Fracture type, underlying health related to poor outcomes in older people

Fracture type, underlying health related to poor outcomes in older people
A new study suggests a connection between multiple underlying health conditions, the type of fracture, and poor outcomes.  Photo by Ashashyou/Wikimedia Commons

A new study suggests a connection between multiple underlying health conditions, the type of fracture, and poor outcomes. Photo by Ashashyou/Wikimedia Commons

Oct. 10 (UPI) — Specific pre-existing health conditions, and their combinations, in older people make them more likely to die after breaking a bone, a much higher risk than the fracture or disease alone, a large study suggests.

For example, the one-year “excess mortality” rate after a hip fracture among men in the cancer group in the study was 41%, more than double the hip fracture mortality rate of 19, 9% for age-matched men in the group who typically had only one or no disease. conditions.

They noted that the excess mortality of patients in the hip fracture cancer group was approximately two and six times greater than that of hip fracture alone or belonging to the cancer group, respectively.

Diabetes in otherwise healthy people was not associated with an increased risk of death after fractures, but diabetes in combination with heart, vascular or kidney disease was, the team led by researchers from Australia and Denmark said.

They also found that study participants with underlying health conditions who had fractures closer to the center of the body, such as in the hip, spine, upper arm, or leg, had a higher than expected death rate for the general population of the same age, a news release said.

According to the researchers, the findings highlight the need to prevent fractures in high-risk patients and could change the way healthcare is delivered to older adults, promoting a new way of thinking about fracture patients that considers the site of fracture. the injury. broken bone in light of specific underlying health conditions.

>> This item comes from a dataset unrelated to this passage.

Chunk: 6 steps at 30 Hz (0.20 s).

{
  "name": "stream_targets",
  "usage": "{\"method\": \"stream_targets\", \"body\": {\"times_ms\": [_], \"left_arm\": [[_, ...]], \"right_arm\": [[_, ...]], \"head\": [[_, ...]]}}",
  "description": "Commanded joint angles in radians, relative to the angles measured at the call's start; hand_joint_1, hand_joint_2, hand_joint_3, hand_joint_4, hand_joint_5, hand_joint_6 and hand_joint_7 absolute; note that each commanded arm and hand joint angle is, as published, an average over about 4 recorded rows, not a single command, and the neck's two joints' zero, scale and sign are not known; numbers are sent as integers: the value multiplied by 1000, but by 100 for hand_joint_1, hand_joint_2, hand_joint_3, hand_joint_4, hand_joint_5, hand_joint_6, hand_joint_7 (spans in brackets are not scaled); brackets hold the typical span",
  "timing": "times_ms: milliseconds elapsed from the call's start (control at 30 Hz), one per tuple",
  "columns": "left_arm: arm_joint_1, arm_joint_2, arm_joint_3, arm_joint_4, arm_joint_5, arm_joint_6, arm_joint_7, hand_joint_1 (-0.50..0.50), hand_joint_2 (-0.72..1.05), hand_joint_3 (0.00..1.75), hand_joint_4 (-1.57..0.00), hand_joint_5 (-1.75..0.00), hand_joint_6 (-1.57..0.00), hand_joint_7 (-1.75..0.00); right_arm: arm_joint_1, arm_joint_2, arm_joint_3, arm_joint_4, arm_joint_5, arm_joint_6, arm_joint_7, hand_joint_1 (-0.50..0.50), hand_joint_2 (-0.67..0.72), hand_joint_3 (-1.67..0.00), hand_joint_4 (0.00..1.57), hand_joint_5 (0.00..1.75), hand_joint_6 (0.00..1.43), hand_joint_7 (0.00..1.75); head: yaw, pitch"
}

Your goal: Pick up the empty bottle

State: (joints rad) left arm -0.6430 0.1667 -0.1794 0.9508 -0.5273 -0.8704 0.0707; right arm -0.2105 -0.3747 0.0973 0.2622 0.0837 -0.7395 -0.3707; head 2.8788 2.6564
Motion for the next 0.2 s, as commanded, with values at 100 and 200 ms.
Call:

“This research highlights that there is an interaction between the fracture and a patient’s cluster of health conditions, their underlying health, and that this could be a good way to identify people at risk,” said Dr. Thach Tran, corresponding author of the study. and a research officer in the Skeletal Diseases Program at the Garvan Institute for Medical Research in Sydney, Australia, said in the statement.

The researchers anticipate that the findings, published Monday in JAMA Network Open, could be used by doctors to target older patients who may require more intensive medical care after breaking bones.

They said the research could promote a new way of thinking about older fracture patients that considers the site of the broken bone in light of specific underlying health conditions.

The study included almost 308,000 Danish people aged 50 and over: all people in Denmark born on or before January 1, 1951, who suffered an incident minor trauma fracture between January 1, 2001 and December 31 of 2014. when men were 72 years old and women 75 years old, on average.

Fractures of the face, skull, fingers or toes, and major trauma fractures due to traffic accidents were excluded, according to the research paper.

Participants were followed up for at least two years after the fracture; most of the follow-up lasted 6 years, during which time 43% of the men and 38.5% of the women in the study died.

The researchers found that chronic health conditions at the time of the fracture naturally clustered into five specific groups for men and four for women: most belonged to a relatively healthier group with generally only one or no health conditions, comprising 60.5% of men and 66.5% of women.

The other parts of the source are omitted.